We read with great interest the article “Use of Infliximab in the Treatment of Peripheral Ulcerative Keratitis in Crohn Disease,” published in August 2011 issue of the Journal. We appreciate the authors for highlighting the importance of biologics and the newer immunosuppressives in the management of peripheral ulcerative keratitis in Crohn disease refractory to conventional immunosuppressive therapy. We also agree with the authors’ comments that infliximab similarly may be effective in diseases with similar mechanisms of action like rheumatoid arthritis.

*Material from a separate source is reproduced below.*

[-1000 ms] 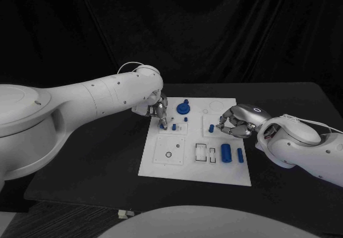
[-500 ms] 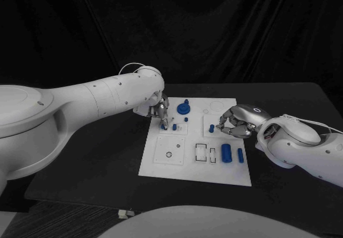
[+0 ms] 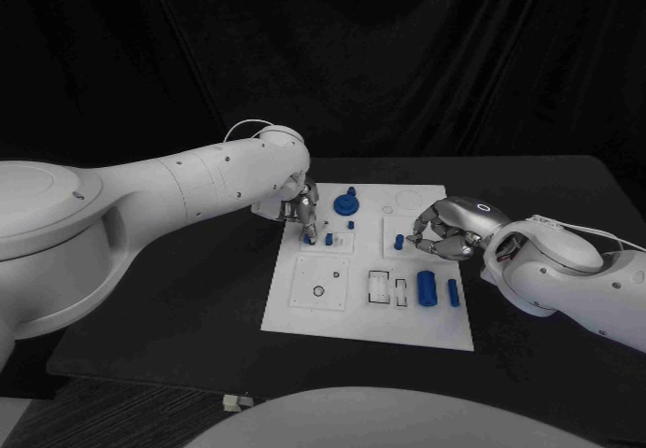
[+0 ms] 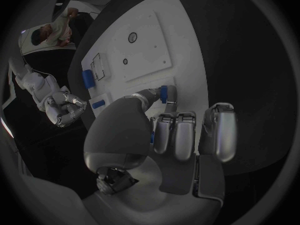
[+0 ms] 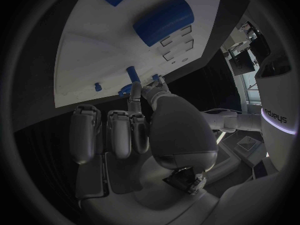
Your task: Assemble the parts on the task board
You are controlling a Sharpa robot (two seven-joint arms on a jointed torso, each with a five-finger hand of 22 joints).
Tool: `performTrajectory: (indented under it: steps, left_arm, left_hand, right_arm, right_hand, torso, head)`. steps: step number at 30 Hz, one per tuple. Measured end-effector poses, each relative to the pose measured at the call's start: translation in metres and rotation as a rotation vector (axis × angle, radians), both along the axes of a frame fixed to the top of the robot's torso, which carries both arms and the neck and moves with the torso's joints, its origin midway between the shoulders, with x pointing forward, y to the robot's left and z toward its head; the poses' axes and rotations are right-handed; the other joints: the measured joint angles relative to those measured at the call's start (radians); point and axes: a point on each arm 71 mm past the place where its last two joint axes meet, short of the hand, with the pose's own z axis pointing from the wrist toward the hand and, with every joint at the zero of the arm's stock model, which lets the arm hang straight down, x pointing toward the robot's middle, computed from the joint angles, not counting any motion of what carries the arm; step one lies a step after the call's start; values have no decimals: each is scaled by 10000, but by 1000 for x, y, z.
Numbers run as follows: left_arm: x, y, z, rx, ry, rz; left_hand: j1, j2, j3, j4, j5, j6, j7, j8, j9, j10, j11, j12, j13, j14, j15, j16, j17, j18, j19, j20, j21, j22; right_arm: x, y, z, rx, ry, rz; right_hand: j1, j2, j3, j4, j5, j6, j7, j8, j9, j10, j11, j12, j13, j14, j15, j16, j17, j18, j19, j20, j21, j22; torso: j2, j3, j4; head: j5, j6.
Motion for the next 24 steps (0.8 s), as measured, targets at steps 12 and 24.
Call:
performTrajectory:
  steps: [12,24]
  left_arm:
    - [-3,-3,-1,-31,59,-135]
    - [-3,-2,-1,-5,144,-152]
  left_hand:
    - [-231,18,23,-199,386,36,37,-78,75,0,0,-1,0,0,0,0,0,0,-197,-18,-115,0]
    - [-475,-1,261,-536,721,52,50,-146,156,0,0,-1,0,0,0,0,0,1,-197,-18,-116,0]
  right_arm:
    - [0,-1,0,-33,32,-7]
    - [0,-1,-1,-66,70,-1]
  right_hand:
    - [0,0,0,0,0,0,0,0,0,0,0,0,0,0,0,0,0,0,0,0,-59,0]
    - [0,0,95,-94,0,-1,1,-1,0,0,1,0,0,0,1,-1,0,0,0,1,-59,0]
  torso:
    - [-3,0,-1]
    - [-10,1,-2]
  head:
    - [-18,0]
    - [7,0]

One important aspect that we believe also could have been mentioned in the article is the activity of the systemic disease with the use of infliximab. The authors did not comment on whether the Crohn disease of the patients was under control with the use of infliximab alone or whether additional immunosuppression used to maintain the systemic disease in remission. Also, patients who were intolerant or refractory to treatment with conventional immunosuppression were started on infliximab, but it would have been interesting to know the dose and duration of previous immunosuppressive treatment, that is, if immunosuppression had been used in adequate doses previously. Probably response to adequate doses of conventional immunosuppression may have been achieved. Also, adequate doses of conventional immunosuppression could be useful in the maintenance phase of the disease. It would have been nice to use relapse rates or periods of remission with the use of infliximab as an outcome measure, too. The first case had 5 exacerbations in 1 year while receiving infliximab; also, the second case in the article underwent multiple sequential lamellar keratoplasties. The third case had a follow-up of only 3 months. Therefore, how can we conclude that infliximab was effective in controlling the disease process? Long-term outcomes in patients with peripheral ulcerative keratitis with the use of this drug are not known. The cost of the drug also is an important concern, and cost effectiveness with the use of infliximab needs to be examined. Thus, a multicenter, prospective randomized study will probably provide us with more insight into the subject.
The authors have not mentioned whether they evaluated for any demyelinating diseases before starting infliximab in their patients, which is an important concern with the use of infliximab, especially in the white population. Also, a pain scale could have been used to provide an objective grading of the pain and its response to medication. It also would have been useful to provide the clinical photographs of both eyes of all the 3 patients that the authors described.